When I see a vulnerability scan from an Azure cloud instance seconds after I ban a block of Russian addresses, I can be sure there is coordination.

And don't get me started on the Moldavian Registration Bots. Those are a combination of automated and human-assisted CAPTCHA solvers, and it took me almost a full week of careful observation to weed them out.

These are some of the things my application firewall can detect automatically. Every now and then I see a new pattern, that is all I was trying to say.

This seems like the worst possible reason not to have a WAF.
Right, you got it. Sometimes I feel like we're being attacked by bespoke systems, but it really must be off-the-shelf stuff since our full content is easily licensable. We shouldn't be worth the trouble.

We just weren't getting enough information from Bing or Google Analytics or CloudFlare, and when I developed a realtime activity dashboard, patterns started emerging: distributed web scrapers, registration bots, vulnerability scans, and some of these in tandem (i.e., scans commencing immediately after blocking a block of addresses). And many of these are coming from cloud hosts, Azure being the worst, with Google a close second. This is the type of traffic they don't want you to see, so those respective analytics services just supress it because it would be a negative advertisement if we could actually see what is happening realtime. I compared the numbers - Google was consistently underreporting our traffic by at least 40%, and a lot (not the majority, but enough to be noticible) of that traffic was coming their own hosted servers (not the indexing bots, but the user cloud instances).
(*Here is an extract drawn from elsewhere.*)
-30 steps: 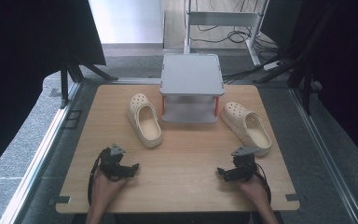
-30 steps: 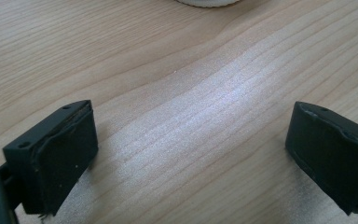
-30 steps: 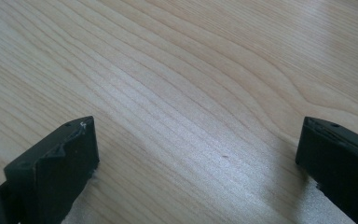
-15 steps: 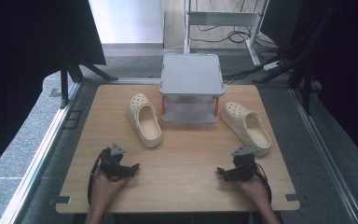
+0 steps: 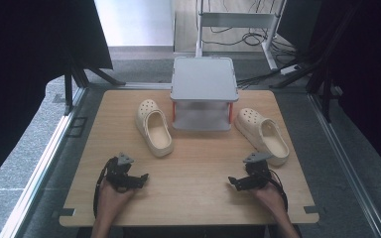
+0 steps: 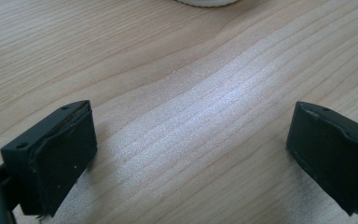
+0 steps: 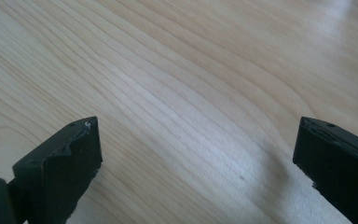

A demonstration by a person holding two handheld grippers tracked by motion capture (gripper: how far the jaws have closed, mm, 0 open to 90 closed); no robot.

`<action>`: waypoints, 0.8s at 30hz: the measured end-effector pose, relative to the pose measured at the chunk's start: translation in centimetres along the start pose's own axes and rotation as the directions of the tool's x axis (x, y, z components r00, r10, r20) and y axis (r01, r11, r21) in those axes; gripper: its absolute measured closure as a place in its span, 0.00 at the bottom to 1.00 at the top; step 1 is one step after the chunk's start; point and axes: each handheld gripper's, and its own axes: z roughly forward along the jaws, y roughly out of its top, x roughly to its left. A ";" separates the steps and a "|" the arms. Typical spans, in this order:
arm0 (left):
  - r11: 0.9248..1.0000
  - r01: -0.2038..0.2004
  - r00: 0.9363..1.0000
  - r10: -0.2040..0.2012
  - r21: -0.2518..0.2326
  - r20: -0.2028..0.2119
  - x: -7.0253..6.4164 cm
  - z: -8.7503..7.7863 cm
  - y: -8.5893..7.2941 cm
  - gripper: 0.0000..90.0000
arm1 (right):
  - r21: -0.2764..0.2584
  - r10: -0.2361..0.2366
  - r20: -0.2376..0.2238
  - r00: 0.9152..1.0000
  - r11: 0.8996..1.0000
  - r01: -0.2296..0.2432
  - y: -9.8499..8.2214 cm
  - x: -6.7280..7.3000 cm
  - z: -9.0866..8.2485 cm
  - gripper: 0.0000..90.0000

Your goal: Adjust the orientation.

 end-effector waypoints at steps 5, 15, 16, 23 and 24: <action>1.000 0.000 1.000 0.000 0.000 0.000 0.0 0.0 0.0 0.02 | -0.009 -0.024 -0.029 0.999 1.000 0.024 1.6 0.4 0.0 0.01; 1.000 0.000 1.000 0.000 0.000 0.000 0.0 0.0 0.0 0.02 | -0.035 -0.061 -0.087 0.994 0.998 0.058 5.6 0.9 1.1 0.00; 1.000 0.000 1.000 0.000 0.000 0.000 0.0 0.0 0.0 0.02 | -0.038 -0.063 -0.090 0.994 0.998 0.060 5.9 0.9 1.2 0.00; 1.000 -0.003 1.000 0.003 0.000 0.000 0.0 0.0 0.0 0.02 | -0.049 -0.090 -0.147 0.985 0.995 0.084 9.9 1.7 2.9 0.09; 1.000 0.000 1.000 0.000 0.000 0.000 0.0 0.0 0.0 0.02 | -0.048 -0.087 -0.152 0.984 0.996 0.081 10.5 1.9 3.2 0.10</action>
CloudFlare implements temporary bans but I needed something permanent for those threats that were recognizable based on their request patterns.

The ARIN squatting is the latest thing I'm seeing - a lot of requests coming from netblocks that are former DoD and RedHat addresses. The publicly available ARIN databases aren't entirely up-to-date and the bad guys know it, some of the checks we depend on have to be taken with a grain of salt.

So far, I've been able to develop business rules to separate out the human activity from the carefully constructed scraper/probe attempts, but I fear that if they get just a bit more sophisticated I may lose that ability.

Wouldn't distributed scrapers be blocking Google Analytics scripts by default? Or are you sending data there server-side?
That is a fair point. It used to be that way, but around 2016 we started noticing bots and scrapers that use that use full webkit implementations to run JavaScript. Those clients should be triggering Google Analytics just like a desktop browser, but it was difficult to make the correlation due to information hiding in the GA dashboard (tuple of IP address, timestamp, resource would be needed, but they do not provide that, so it was impossible to test).